C Corresponding author. Email: john.thompson@dpi.qld.gov.au
Australian Journal of Agricultural Research 56(4) 345-352 https://doi.org/10.1071/AR04223
Submitted: 15 September 2004 Accepted: 10 February 2005 Published: 26 April 2005
Abstract
Pratylenchus thornei and P. neglectus are two species of root-lesion nematode that cause substantial yield losses in wheat. No commercially available wheat variety has resistance to both species. A doubled-haploid population developed from a cross between the synthetic hexaploid wheat line CPI133872 and the bread wheat Janz was used to locate and tag quantitative trait loci (QTLs) associated with resistance to both P. thornei and P. neglectus. Wheat plants were inoculated with both species of nematode in independent replicated glasshouse trials repeated over 2 years. Known locations of wheat microsatellite markers were used to construct a framework map. After an initial single-marker analysis to detect marker-trait linkages, chromosome regions associated with putative QTLs were targetted with microsatellite markers to increase map density in the chromosome regions of interest. In total, 148 wheat microsatellite markers and 21 amplified fragment length polymorphism markers were mapped. The codominant microsatellite marker Xbarc183 on the distal end of chromosome 6DS was allelic for resistance to both P. thornei and P. neglectus. The QTL were designated QRlnt.lrc-6D.1 and QRlnn.lrc-6D.1, for the 2 traits, respectively. The allele inherited from CPI133872 explained 22.0–24.2% of the phenotypic variation for P. thornei resistance, and the allele inherited from Janz accounted for 11.3–14.0% of the phenotypic variation for P. neglectus resistance. Composite interval mapping identified markers that flank a second major QTL on chromosome 6DL (QRlnt.lrc-6D.2) that explained 8.3–13.4% of the phenotypic variation for P. thornei resistance. An additional major QTL associated with P. neglectus resistance was detected on chromosome 4DS (QRlnn.lrc-4D.1) and explained a further 10.3–15.4% of the phenotypic variation. The identification and tagging of nematode resistance genes with molecular markers will allow appropriate allele combinations to be selected, which will aid the successful breeding of wheat with dual nematode resistance.

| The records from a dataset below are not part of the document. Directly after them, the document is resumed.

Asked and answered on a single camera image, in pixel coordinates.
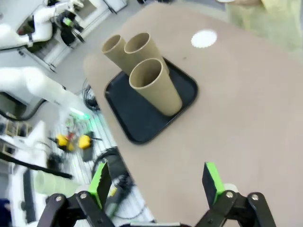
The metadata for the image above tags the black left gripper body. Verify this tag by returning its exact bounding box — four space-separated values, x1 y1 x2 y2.
59 13 79 46

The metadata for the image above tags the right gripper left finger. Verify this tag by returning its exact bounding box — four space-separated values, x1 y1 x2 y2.
35 160 113 227

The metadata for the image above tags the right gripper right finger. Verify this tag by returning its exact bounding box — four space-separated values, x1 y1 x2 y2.
196 162 277 227

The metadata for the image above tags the tall brown paper cup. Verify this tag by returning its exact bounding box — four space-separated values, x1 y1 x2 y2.
124 32 170 76
129 58 183 117
101 34 130 73

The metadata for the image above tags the person's left hand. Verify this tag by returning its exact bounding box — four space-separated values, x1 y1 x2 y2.
233 0 261 6

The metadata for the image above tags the pale green foam tube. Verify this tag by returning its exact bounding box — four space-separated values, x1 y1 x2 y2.
35 170 78 195

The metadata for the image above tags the yellow emergency stop box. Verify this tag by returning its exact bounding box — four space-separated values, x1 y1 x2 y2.
78 135 92 149
55 133 71 151

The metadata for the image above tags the black rod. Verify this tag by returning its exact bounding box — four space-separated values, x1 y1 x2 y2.
0 152 73 180

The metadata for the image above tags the black plastic tray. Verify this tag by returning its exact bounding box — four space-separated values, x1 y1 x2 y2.
104 56 198 145

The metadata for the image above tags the person in yellow shirt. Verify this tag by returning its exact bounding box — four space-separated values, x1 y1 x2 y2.
224 0 303 55

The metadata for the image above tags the black cable bundle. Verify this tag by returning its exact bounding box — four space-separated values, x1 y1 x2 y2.
81 79 101 112

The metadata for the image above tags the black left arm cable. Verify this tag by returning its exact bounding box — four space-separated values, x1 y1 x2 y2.
0 98 47 122

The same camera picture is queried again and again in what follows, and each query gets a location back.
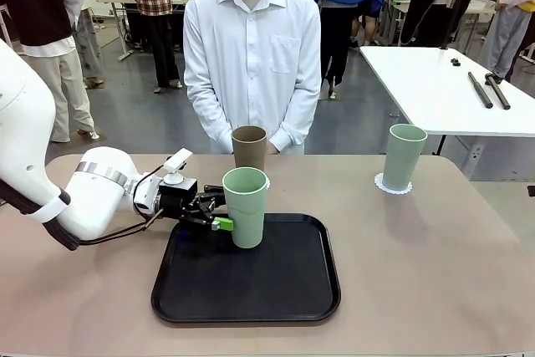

Additional keywords: synthetic hexaploid wheat, doubled haploids, composite interval mapping.
Acknowledgments
The authors thank N. Howes for help with doubled haploid production, C. Donkin for technical assistance, and D. Butler for statistical assistance. This research was funded by the Grains Research and Development Corporation as part of the Australian Winter Cereals Molecular Marker Program. R. Zwart was supported by a Queensland Department of Primary Industries and Fisheries post-graduate scholarship.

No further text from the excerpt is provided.